L’éveil sur le plan de l’émotion nous affranchit de ces fixations causées par la peur et permet de pressentir le monde plus en pro-fondeur; un potentiel nouveau s’offre à nous. Le corps émotionnel, le domaine du coeur, est capable d’une extraordinaire sensibilité. Le coeur est l’organe sensoriel de l’invisible. C’est ainsi que l’invisible se pressent, s’éprouve et se connaît. Le phénomène diffère radicalement du concept du «moi» qui se ressent lui-même et se détermine par l’émotion et le sentiment. Plus nous sommes éveillés, plus le complexe corps-esprit devient un instrument sensitif du Soi absolu et unifié.
En quelque sorte, plus nous nous éveillons du corps émotionnel, plus celui-ci s’éveille. Il s’ouvre. Par l’apaisement des émotions, le corps émotionnel s’épanouit. Car nous nous déployons à mesure que nous comprenons qu’il n’y a rien à protéger – les pensées, les idées et les convictions qui nous incitent à nous protéger sont fallacieuses.
L’éveil sur ce plan est davantage une ouverture du coeur spirituel.
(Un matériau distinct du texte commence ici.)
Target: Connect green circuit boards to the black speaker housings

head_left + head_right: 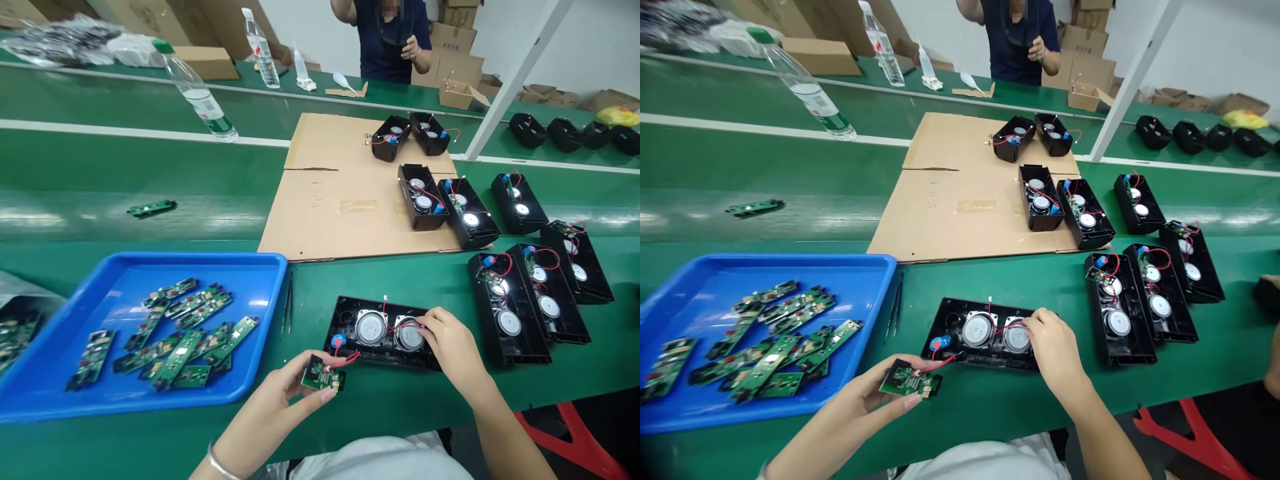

Vous avez sûrement vu des représentations du Christ où celui-ci déchire la peau de sa poitrine pour dévoiler un coeur radieux, merveilleux, lumineux. Voilà une illustration de l’ouverture du coeur spirituel. Un être éveillé montre une disponibilité affective exceptionnelle; il ne se protège nullement sur le plan émotif ou intellectuel. S’éveiller sur le plan du coeur, c’est se vivre soi-même sans protection aucune de manière ultime. En l’absence de toute protection, l’amour coule de nous naturellement – un amour inconditionnel.
La nature ultime de la réalité ne fait pas de discrimination; la réalité est ce qui est. Le coeur éveillé aime sans discernement. En d’autres mots, il aime tout, car il perçoit tout comme partie de lui-même. Voilà comment s’exprime la réalité une fois que cet amour inconditionnel s’épanouit en nous. La réalité amoureuse d’elle-même passe par le coeur éveillé. Il n’y a rien de personnel. La réalité, une amante exempte de discernement, est amoureuse d’elle-même. Elle aime tout, et chacun. Elle aime même ceux qui n’ont pas une personnalité très attachante. Il est formidable d’aimer des choses, des événements et des gens que vous n’appréciez pas personnellement. Vous constatez que cela n’a plus d’importance.Lorsque la vérité est éveillée, elle affectionne tout; elle aime les gens que votre personnalité apprécie et ceux que cette dernière a en aversion. Le coeur éveillé chérit le monde tel qu’il est, non pas comme il est censé être. Avec l’éveil du coeur afflue l’amour inconditionnel, l’une des vocations les plus nobles de la destinée humaine.